If the above Hext snippet is applied to this piece of HTML:

<body>
  <a href="one.html">  Page 1</a>
  <a href="two.html">  Page 2</a>
  <a href="three.html">Page 3</a>
</body>

Hext will produce the following values:

{ "link": "one.html",   "title": "Page 1" },
{ "link": "two.html",   "title": "Page 2" },
{ "link": "three.html", "title": "Page 3" }

You can use this example in Hext’s live code editor.
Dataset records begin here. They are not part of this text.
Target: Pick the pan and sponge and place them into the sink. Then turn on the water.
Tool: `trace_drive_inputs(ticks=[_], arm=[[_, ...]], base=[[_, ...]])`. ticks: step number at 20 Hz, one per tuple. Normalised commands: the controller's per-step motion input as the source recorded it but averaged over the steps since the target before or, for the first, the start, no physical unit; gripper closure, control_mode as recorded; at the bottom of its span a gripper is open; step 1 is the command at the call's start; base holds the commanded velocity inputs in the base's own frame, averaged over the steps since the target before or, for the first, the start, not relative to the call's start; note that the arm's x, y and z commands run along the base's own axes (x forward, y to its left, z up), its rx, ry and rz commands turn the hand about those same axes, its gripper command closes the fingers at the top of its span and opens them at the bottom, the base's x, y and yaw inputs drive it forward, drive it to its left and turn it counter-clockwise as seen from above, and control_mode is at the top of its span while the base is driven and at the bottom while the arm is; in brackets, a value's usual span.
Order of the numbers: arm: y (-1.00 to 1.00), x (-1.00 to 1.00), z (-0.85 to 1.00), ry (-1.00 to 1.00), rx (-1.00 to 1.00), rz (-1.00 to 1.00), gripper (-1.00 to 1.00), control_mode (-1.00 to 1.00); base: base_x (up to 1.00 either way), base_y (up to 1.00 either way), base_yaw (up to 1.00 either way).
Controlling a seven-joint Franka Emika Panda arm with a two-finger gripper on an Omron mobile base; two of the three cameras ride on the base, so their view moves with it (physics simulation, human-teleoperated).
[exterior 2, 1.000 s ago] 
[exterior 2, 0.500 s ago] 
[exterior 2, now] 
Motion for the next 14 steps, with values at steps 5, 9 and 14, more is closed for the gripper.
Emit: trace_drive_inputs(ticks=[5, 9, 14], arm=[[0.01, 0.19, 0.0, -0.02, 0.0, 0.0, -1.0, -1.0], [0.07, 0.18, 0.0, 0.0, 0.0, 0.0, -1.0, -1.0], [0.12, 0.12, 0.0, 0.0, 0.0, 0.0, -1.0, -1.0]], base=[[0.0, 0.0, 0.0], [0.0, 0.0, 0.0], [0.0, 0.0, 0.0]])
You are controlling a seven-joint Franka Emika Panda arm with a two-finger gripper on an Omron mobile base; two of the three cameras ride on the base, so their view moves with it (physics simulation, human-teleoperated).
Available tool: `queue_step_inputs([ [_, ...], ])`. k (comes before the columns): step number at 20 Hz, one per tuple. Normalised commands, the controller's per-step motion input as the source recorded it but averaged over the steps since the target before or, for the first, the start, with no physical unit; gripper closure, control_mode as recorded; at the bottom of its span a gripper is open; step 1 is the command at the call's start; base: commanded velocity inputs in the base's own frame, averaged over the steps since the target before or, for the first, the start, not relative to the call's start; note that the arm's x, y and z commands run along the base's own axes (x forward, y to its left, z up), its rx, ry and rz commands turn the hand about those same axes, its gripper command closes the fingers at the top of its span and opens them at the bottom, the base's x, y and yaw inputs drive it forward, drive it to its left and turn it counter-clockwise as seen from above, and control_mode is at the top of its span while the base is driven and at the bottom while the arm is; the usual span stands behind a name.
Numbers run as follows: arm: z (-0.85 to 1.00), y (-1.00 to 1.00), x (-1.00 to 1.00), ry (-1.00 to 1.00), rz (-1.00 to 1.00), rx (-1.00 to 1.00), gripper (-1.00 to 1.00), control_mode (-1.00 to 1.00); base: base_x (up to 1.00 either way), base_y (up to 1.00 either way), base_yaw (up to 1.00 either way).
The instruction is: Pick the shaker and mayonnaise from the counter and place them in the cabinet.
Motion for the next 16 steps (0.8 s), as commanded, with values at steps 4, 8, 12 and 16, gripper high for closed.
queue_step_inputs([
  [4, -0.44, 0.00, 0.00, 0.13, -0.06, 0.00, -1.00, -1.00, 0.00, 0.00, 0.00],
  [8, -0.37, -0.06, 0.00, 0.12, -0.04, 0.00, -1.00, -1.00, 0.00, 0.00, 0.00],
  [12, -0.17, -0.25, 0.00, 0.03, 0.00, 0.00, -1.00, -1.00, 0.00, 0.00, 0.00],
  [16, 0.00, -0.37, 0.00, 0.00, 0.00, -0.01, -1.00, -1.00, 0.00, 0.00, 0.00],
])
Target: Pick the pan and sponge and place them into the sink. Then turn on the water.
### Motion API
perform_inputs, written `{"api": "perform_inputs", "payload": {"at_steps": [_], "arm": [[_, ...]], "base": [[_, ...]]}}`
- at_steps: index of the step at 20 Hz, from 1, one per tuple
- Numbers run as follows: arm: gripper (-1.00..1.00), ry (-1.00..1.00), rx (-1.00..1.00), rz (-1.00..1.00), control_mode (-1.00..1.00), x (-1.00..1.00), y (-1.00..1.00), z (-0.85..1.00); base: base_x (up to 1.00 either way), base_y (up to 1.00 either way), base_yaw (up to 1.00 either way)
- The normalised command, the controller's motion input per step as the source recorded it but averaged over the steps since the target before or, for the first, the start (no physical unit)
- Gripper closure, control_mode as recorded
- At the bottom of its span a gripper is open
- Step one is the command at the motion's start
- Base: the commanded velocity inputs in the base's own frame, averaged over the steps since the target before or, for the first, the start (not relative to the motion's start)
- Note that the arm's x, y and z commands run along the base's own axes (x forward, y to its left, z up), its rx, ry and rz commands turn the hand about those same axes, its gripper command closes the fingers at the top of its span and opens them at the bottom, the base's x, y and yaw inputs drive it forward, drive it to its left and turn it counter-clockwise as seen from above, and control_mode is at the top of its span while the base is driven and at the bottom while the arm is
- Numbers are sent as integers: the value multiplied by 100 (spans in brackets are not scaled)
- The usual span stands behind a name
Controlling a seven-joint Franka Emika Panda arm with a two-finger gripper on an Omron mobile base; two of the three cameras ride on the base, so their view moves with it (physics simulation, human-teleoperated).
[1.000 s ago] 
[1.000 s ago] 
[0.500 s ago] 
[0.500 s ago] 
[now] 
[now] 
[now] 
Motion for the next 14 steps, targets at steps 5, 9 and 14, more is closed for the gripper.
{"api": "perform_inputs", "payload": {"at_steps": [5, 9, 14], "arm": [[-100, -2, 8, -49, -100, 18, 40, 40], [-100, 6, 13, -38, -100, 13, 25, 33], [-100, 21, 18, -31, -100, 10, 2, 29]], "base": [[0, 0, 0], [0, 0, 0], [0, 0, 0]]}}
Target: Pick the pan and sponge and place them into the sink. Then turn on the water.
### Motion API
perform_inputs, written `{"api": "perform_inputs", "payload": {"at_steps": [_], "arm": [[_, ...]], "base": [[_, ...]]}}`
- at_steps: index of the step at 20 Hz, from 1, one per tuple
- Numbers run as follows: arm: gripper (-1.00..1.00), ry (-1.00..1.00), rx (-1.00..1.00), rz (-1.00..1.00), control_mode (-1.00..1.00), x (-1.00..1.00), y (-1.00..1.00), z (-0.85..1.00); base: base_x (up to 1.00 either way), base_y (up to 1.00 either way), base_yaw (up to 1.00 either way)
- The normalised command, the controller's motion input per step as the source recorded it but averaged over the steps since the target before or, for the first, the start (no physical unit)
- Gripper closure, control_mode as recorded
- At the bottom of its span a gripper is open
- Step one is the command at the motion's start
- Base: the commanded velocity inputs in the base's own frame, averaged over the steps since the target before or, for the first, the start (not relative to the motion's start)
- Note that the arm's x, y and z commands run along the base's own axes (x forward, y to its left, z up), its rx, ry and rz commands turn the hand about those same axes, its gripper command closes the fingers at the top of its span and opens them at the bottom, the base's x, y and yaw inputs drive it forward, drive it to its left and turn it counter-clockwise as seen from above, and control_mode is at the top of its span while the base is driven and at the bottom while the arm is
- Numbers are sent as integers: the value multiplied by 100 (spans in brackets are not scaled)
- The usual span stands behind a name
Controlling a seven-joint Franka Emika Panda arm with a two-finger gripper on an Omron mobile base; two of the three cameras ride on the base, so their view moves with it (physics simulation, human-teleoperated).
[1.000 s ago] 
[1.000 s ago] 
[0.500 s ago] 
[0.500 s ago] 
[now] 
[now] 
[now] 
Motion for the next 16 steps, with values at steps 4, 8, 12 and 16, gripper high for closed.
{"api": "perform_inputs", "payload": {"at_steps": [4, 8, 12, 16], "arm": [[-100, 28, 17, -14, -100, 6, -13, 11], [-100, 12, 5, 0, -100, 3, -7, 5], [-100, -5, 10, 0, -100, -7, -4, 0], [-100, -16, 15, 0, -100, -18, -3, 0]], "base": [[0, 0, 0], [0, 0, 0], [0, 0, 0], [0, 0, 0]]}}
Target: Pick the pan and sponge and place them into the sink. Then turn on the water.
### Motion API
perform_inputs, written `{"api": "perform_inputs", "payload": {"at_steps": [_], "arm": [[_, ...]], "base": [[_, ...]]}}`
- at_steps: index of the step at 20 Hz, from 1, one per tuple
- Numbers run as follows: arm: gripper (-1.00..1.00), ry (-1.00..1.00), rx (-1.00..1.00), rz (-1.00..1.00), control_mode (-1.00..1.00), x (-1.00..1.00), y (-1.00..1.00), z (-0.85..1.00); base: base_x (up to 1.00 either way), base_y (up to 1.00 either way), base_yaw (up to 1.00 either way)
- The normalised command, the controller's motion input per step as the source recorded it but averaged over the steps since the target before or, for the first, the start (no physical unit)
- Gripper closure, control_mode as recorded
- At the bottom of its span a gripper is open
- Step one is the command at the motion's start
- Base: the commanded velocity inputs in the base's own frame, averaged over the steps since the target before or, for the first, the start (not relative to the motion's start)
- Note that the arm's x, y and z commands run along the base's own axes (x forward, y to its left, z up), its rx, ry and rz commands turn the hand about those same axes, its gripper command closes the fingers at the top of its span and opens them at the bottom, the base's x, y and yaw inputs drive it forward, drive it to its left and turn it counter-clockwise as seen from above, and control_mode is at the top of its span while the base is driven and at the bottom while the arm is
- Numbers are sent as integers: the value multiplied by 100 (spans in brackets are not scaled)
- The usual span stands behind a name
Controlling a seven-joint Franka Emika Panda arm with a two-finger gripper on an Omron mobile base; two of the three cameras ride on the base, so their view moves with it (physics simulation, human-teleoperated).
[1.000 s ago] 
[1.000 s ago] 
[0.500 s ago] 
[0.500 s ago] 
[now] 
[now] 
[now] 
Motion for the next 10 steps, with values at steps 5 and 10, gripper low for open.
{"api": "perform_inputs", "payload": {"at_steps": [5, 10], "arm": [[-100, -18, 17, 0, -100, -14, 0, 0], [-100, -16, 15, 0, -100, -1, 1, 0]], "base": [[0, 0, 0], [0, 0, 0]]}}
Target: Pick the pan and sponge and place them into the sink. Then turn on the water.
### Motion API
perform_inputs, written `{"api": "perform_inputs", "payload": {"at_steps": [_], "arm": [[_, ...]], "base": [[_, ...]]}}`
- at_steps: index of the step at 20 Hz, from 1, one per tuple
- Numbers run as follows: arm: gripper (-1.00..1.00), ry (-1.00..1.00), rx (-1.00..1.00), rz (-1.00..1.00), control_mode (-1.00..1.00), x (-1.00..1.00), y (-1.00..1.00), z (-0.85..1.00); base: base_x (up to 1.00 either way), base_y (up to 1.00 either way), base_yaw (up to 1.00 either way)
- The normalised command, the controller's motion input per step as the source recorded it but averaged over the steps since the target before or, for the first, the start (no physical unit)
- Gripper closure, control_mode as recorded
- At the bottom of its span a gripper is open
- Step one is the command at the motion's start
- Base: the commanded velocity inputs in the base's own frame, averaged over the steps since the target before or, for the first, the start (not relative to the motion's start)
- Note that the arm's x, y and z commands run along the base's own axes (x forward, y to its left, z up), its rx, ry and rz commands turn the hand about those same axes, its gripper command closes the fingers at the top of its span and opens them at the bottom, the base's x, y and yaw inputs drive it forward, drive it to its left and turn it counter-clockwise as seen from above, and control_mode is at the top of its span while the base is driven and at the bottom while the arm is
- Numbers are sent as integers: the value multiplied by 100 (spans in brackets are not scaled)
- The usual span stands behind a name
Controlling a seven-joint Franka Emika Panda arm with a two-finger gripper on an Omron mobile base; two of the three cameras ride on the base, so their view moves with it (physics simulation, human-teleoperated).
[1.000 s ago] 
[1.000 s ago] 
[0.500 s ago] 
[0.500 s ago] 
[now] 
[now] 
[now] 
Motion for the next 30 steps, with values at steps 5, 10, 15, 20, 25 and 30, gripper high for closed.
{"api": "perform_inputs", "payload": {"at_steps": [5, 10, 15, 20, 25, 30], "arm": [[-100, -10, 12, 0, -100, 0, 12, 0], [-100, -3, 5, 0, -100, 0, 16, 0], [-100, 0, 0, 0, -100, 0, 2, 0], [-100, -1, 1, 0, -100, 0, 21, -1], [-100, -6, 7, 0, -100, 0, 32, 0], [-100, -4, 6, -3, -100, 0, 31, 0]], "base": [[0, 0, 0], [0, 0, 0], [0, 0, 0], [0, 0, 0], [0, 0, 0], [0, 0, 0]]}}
Visit Hext’s documentation and its section “How Hext Matches Elements” for a more thorough explanation.

Components

This package includes:

  • The Hext Python module
  • The htmlext command-line utility

Using Hext with Python

The module exposes three interfaces:

  • html = hext.Html("<html>...</html>") -> object
  • rule = hext.Rule("...") -> object
  • rule.extract(html) -> dictionary of {string -> string}
import hext
import requests
import json

res = requests.get('https://news.ycombinator.com/')
res.raise_for_status()

# hext.Html's constructor expects a single argument
# containing an UTF-8 encoded string of HTML.
html = hext.Html(res.text)

# hext.Rule's constructor expects a single argument
# containing a Hext snippet.
# Throws an exception of type ValueError on invalid syntax.
rule = hext.Rule("""
<tr>
  <td><span @text:rank /></td>
  <td><a href:href @text:title /></td>
</tr>
<?tr>
  <td>
    <span @text:score />
    <a @text:user />
    <a:last-child @text:filter(/\d+/):comment_count />
  </td>
</tr>""")

# hext.Rule.extract expects an argument of type hext.Html.
# Returns a list of dictionaries.
result = rule.extract(html)

# Print each dictionary as JSON
for map in result:
    print(json.dumps(map, ensure_ascii=False,
                          separators=(',',':')))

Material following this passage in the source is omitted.